On a local-node benchmark, Nucleus is also approximately 1.7x faster than Elixir. It is also important to note that, by default, Nucleus collects metrics about message handling times for observability, which runs on every message sent between actors. Elixir does not do this at all, but it seemed important to include it in the benchmark, given that this is what Osmium collects in production. These benchmarks were run on an Intel i7-10875H processor. Sources for these benchmarks can be found here and here.

Multi region data storage

If you and your friend are talking to each other directly on Osmium, and both of you are located in Europe, why should your message ever round-trip across continents? This is the reality of many, many apps today - companies host a single database in us-east1 and all your messages are stored there. This is not only bad for privacy and regulations, it’s also bad for latency.
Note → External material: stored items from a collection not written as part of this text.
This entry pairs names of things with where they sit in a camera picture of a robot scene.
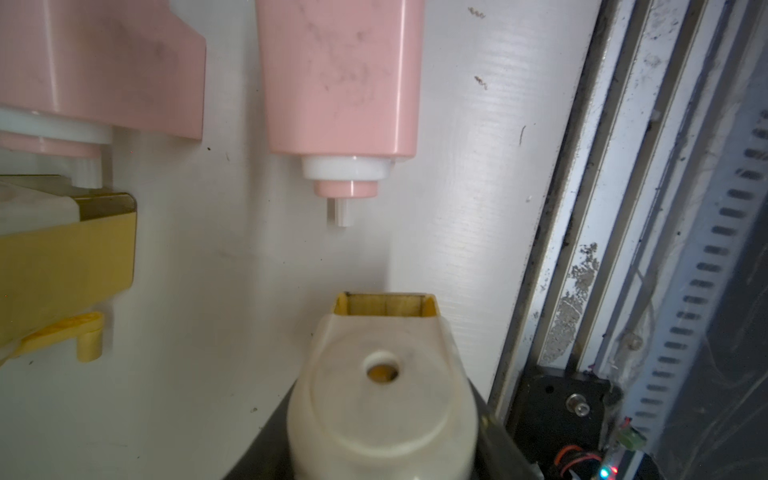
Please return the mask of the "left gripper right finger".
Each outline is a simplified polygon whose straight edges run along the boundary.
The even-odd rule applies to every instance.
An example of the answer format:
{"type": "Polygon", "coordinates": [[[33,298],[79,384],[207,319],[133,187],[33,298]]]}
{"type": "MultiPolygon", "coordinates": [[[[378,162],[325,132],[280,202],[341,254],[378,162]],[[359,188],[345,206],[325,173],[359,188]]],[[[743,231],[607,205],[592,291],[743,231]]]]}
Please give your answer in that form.
{"type": "Polygon", "coordinates": [[[477,411],[478,430],[471,480],[536,480],[537,470],[515,445],[483,397],[470,384],[477,411]]]}

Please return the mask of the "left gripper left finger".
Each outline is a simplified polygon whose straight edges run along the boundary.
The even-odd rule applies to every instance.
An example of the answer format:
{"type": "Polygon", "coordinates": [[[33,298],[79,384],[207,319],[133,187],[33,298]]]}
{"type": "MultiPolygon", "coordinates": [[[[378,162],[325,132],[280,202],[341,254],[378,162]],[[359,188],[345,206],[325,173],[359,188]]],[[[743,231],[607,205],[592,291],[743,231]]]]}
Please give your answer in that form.
{"type": "Polygon", "coordinates": [[[293,480],[287,433],[291,386],[225,480],[293,480]]]}

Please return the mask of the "yellow sharpener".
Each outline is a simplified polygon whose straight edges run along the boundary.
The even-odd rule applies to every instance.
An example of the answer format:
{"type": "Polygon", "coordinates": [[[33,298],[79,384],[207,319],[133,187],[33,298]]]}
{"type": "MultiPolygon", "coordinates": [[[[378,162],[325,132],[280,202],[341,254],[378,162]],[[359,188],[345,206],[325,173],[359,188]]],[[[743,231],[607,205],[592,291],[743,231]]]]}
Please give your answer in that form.
{"type": "Polygon", "coordinates": [[[298,479],[468,479],[478,414],[449,323],[423,293],[340,294],[292,389],[298,479]]]}
{"type": "Polygon", "coordinates": [[[1,178],[1,359],[76,343],[102,354],[98,304],[133,283],[137,202],[57,175],[1,178]]]}

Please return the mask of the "yellow sharpener front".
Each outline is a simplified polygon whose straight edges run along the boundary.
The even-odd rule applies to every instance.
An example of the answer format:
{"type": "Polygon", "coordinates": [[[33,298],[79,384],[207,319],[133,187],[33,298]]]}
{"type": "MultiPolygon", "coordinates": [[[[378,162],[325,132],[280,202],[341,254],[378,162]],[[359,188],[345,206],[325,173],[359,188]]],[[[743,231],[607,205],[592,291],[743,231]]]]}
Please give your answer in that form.
{"type": "Polygon", "coordinates": [[[57,175],[1,178],[1,359],[76,343],[102,354],[98,304],[133,283],[137,202],[57,175]]]}

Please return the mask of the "pink sharpener front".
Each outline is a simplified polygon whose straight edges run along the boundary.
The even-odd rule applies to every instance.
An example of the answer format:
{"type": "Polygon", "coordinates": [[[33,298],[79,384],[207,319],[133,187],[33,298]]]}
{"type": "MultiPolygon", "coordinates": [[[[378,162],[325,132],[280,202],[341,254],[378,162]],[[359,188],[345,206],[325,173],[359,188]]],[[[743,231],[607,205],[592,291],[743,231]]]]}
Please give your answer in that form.
{"type": "Polygon", "coordinates": [[[268,143],[339,227],[418,144],[423,1],[258,1],[268,143]]]}

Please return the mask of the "pink sharpener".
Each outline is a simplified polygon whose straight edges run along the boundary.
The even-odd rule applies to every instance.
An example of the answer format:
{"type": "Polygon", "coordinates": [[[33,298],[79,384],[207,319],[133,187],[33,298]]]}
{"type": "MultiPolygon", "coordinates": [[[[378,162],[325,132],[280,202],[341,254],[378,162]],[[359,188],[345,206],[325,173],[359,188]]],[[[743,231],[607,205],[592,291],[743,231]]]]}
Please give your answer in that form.
{"type": "Polygon", "coordinates": [[[423,1],[258,1],[268,143],[339,227],[418,144],[423,1]]]}
{"type": "Polygon", "coordinates": [[[116,127],[199,140],[205,64],[166,1],[4,1],[1,144],[96,158],[116,127]]]}

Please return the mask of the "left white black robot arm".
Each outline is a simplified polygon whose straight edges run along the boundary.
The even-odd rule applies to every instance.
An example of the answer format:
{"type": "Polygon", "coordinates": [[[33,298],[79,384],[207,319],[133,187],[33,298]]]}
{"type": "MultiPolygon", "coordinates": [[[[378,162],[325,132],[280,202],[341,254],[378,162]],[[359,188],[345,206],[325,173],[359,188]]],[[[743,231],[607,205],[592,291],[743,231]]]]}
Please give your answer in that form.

We are engineering Osmium in a way where your data will never leave your region, but is handled transparently, so your experience is unaffected. This however is not quite finished yet, and we will write a standalone blog post talking about it when the time comes.

Wrap up

We like building things from the ground up ourselves - it feels good to own such a large part of the stack and we are proud of what we built so far. We are also happy to be able to open-source Nucleus, the most basic building block that Osmium is built on. I hope you enjoyed reading this post.

Thank you for reading and I’ll see you on Osmium!